Jedenfalls ist der Zielwert vom Lademanagement nicht mehr 100%. Ich glaube eher so um die 50%. Das heißt, eine extern voll aufgeladene Batterie verliert während einer mehrstündigen Fahrt wahrscheinlich mehr als im geparkten Auto.
Ja, das macht die Sache mit dem Stecker etwas unkomfortabel für manche Anwendungsfälle. Hat auch mal jemand hier geschrieben, dass er bei einer Urlaubsfahrt über 8 Stunden nicht die ganze Zeit ohne den Stecker fahren würde, weil dann die Batterie wohl ins Gasen käme.
Er hat doch recht, unter 10 °C wird immer mit 14,1 V geladen. Quasi wie Stecker gezogen.
Über 10 °C macht er bei bestimmter niedriger Startspannung 14,1 V und tritt nach Unterschreiten eines bestimmten Schwellenamperwertes am Strommesser wieder in sein Sparladeprogramm von 12,5 V in D.
Je nach Lichtmodus (VFL) erhöht er dann die Spannung oder bei Vollgas beim 2.0 auf 14,1 V.
Oder generell in R 13,2 V und in P auf 13,8 V, wenn er sein Sparladeprogramm fährt.
Ansonsten auch dort steady 14,1 V.
Und gasen tut die Batterie auch nicht übermäßig, gasen passiert bei Schnellladen bei leerer Batterie und gleich 14,1 V drauf oder laden mit mehr als 14,1 V.
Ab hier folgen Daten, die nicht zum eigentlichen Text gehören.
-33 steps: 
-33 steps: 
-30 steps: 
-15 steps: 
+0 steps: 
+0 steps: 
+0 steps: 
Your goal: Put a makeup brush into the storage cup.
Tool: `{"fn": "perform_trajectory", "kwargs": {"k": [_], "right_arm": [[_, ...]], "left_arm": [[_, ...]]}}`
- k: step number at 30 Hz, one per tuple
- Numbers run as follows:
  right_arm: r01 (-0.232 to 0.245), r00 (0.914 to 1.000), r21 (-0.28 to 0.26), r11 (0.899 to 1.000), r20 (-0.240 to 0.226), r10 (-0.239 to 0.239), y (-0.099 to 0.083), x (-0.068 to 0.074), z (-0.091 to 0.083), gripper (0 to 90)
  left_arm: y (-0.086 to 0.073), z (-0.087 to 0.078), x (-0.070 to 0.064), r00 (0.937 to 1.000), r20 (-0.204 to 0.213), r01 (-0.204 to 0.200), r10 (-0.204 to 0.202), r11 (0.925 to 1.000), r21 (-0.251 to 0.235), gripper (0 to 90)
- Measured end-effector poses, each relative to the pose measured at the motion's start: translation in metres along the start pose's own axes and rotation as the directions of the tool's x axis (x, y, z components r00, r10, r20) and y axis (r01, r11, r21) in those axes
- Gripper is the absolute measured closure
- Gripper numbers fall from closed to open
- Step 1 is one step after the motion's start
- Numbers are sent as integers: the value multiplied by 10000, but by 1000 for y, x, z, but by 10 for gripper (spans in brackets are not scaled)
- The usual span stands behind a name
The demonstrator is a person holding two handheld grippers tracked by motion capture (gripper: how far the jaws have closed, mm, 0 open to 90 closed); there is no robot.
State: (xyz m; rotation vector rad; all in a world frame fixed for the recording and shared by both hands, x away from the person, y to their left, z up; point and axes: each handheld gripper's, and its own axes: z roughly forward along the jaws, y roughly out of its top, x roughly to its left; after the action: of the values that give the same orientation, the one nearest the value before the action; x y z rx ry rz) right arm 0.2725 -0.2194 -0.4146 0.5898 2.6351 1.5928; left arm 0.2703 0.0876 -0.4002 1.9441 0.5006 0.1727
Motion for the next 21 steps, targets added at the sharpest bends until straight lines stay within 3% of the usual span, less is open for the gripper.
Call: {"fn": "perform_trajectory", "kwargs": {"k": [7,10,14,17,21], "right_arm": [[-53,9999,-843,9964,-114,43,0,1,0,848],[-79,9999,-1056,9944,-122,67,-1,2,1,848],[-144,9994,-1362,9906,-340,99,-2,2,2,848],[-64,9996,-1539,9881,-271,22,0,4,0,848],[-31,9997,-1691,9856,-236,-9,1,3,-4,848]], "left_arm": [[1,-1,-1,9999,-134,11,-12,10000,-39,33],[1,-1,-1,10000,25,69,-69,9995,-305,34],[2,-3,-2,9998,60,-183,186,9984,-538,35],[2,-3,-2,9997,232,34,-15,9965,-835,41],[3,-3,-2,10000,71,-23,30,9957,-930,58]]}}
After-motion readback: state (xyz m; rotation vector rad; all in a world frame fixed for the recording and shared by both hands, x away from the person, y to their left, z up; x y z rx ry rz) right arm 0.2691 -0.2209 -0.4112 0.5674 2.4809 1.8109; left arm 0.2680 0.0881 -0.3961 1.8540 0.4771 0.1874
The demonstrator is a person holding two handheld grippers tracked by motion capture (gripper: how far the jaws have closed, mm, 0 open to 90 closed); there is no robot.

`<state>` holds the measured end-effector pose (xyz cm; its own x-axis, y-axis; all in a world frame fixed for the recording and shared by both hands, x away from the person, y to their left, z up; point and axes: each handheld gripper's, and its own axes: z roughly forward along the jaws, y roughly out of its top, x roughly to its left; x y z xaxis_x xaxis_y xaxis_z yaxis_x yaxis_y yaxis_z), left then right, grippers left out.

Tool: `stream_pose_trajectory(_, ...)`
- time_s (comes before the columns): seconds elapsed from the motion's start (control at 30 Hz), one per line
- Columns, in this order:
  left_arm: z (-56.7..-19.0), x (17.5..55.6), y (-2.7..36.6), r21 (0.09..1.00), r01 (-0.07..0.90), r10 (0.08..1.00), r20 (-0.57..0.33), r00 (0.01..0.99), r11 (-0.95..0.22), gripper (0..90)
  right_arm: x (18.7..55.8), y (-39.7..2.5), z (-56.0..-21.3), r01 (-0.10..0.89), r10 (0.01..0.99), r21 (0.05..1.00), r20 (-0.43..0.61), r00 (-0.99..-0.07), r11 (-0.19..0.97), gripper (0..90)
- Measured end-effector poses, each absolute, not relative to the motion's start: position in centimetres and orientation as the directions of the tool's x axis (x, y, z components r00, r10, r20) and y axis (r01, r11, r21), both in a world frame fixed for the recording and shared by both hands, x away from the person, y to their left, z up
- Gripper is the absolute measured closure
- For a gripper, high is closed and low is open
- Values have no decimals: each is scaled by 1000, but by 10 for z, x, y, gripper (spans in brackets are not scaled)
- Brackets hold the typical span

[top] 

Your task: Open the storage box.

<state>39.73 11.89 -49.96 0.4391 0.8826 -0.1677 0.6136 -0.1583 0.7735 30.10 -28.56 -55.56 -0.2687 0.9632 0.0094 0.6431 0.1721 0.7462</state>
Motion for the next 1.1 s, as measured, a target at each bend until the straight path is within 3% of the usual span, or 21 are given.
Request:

Jedes Auto vor dem Spritsparzinnober hat kontinuierlich mit 14,1 V geladen.
So schonend wie mit einem externen Ladegerät, das langsam je nach Füllstand die Spannung hochfährt, und dann auf Erhaltungsladung umschaltet, ist das natürlich nicht und nur ein Kompromiss.
Aber wer fährt auch zigmal 12 h am Stück?
Die wenigsten wartungarmen Batterien sterben wegen Vertrocknung.